§ **What is being asked**: Because the copy must hold no pictures, return the data below with all of its words intact.

(Beginning of Collected material)

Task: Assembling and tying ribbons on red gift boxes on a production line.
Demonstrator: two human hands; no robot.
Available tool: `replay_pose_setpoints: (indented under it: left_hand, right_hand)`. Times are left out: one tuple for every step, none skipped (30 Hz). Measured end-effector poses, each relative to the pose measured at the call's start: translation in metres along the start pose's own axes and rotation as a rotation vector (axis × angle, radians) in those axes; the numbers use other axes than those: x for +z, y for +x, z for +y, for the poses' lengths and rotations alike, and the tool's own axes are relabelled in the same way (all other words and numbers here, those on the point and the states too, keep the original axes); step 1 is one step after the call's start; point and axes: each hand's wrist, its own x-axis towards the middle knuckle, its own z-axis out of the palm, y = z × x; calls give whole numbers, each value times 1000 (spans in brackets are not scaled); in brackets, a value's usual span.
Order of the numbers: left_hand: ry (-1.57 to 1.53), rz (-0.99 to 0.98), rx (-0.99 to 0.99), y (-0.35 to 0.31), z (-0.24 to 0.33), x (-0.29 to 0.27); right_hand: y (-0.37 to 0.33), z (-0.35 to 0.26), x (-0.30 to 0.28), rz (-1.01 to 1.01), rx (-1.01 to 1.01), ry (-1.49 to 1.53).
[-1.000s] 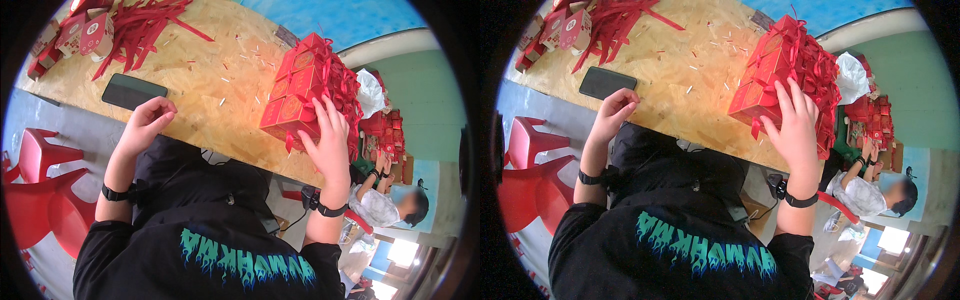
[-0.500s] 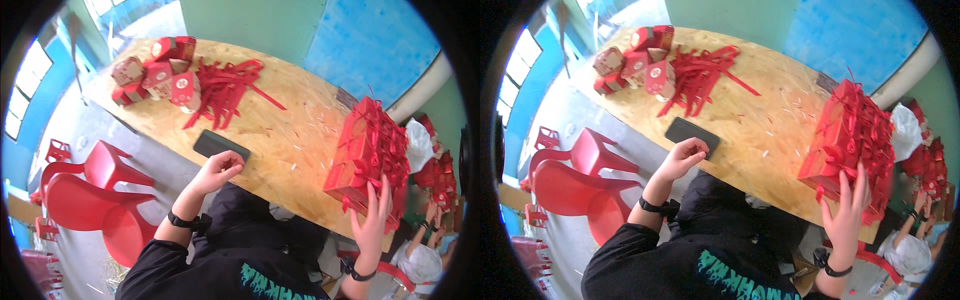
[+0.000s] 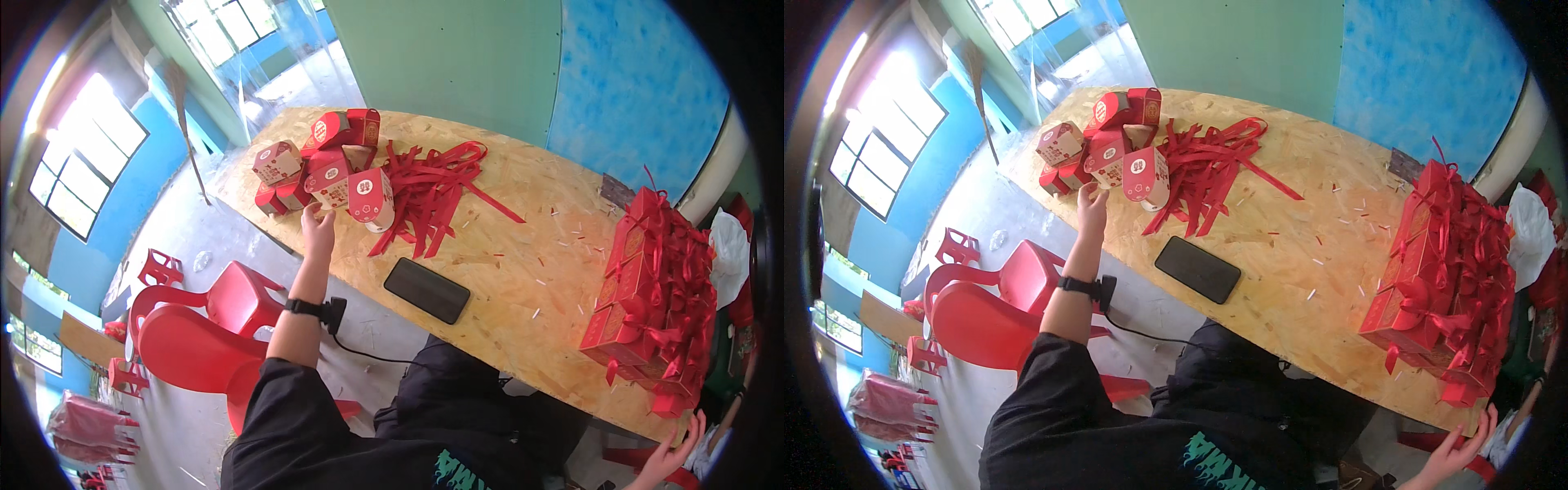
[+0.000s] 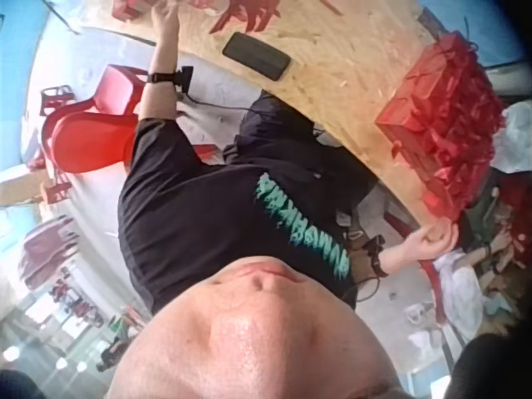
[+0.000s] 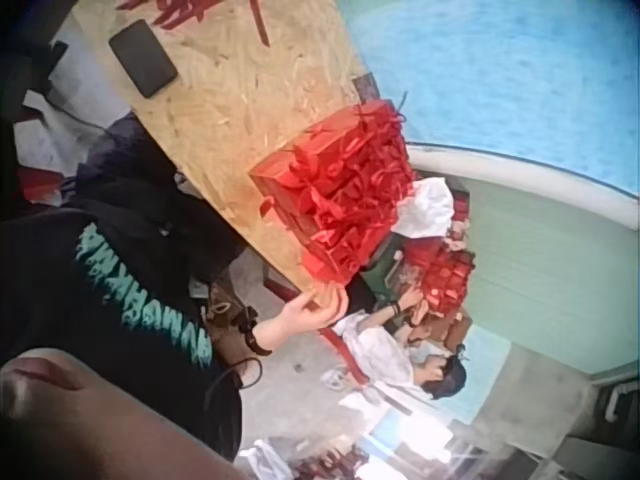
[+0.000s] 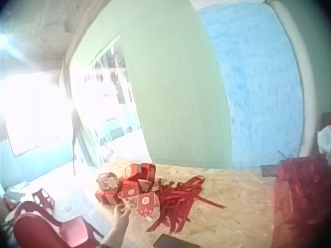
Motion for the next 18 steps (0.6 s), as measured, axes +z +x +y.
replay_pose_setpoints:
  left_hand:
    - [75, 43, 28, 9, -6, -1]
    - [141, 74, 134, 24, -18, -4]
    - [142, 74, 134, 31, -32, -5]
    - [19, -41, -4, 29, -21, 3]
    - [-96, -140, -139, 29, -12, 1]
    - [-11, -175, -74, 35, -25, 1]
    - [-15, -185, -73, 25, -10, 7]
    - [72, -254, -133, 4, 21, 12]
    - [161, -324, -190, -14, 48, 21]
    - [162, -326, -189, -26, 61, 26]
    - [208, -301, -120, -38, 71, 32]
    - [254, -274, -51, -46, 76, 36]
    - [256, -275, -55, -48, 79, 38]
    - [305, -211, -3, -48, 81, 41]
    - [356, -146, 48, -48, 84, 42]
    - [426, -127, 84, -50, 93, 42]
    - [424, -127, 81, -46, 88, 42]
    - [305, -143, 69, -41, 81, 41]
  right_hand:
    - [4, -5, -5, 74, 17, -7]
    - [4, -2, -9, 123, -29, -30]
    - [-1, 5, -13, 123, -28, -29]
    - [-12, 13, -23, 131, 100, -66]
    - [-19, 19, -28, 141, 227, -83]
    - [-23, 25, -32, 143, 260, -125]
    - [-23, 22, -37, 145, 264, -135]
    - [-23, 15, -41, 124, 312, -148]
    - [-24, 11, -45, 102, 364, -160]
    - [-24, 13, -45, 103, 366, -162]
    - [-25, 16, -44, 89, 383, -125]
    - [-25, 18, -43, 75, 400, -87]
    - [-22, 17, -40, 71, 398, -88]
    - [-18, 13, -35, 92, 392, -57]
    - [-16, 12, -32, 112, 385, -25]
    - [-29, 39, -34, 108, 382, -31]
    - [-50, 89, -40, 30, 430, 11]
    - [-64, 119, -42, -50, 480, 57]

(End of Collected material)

§ **Task response**:
Task: Assembling and tying ribbons on red gift boxes on a production line.
Demonstrator: two human hands; no robot.
Available tool: `replay_pose_setpoints: (indented under it: left_hand, right_hand)`. Times are left out: one tuple for every step, none skipped (30 Hz). Measured end-effector poses, each relative to the pose measured at the call's start: translation in metres along the start pose's own axes and rotation as a rotation vector (axis × angle, radians) in those axes; the numbers use other axes than those: x for +z, y for +x, z for +y, for the poses' lengths and rotations alike, and the tool's own axes are relabelled in the same way (all other words and numbers here, those on the point and the states too, keep the original axes); step 1 is one step after the call's start; point and axes: each hand's wrist, its own x-axis towards the middle knuckle, its own z-axis out of the palm, y = z × x; calls give whole numbers, each value times 1000 (spans in brackets are not scaled); in brackets, a value's usual span.
Order of the numbers: left_hand: ry (-1.57 to 1.53), rz (-0.99 to 0.98), rx (-0.99 to 0.99), y (-0.35 to 0.31), z (-0.24 to 0.33), x (-0.29 to 0.27); right_hand: y (-0.37 to 0.33), z (-0.35 to 0.26), x (-0.30 to 0.28), rz (-1.01 to 1.01), rx (-1.01 to 1.01), ry (-1.49 to 1.53).
[-1.000s] 
[-0.500s] 
[+0.000s] 
[+0.000s] 
[+0.000s] 
[+0.000s] 
Motion for the next 18 steps (0.6 s), as measured, axes +z +x +y.
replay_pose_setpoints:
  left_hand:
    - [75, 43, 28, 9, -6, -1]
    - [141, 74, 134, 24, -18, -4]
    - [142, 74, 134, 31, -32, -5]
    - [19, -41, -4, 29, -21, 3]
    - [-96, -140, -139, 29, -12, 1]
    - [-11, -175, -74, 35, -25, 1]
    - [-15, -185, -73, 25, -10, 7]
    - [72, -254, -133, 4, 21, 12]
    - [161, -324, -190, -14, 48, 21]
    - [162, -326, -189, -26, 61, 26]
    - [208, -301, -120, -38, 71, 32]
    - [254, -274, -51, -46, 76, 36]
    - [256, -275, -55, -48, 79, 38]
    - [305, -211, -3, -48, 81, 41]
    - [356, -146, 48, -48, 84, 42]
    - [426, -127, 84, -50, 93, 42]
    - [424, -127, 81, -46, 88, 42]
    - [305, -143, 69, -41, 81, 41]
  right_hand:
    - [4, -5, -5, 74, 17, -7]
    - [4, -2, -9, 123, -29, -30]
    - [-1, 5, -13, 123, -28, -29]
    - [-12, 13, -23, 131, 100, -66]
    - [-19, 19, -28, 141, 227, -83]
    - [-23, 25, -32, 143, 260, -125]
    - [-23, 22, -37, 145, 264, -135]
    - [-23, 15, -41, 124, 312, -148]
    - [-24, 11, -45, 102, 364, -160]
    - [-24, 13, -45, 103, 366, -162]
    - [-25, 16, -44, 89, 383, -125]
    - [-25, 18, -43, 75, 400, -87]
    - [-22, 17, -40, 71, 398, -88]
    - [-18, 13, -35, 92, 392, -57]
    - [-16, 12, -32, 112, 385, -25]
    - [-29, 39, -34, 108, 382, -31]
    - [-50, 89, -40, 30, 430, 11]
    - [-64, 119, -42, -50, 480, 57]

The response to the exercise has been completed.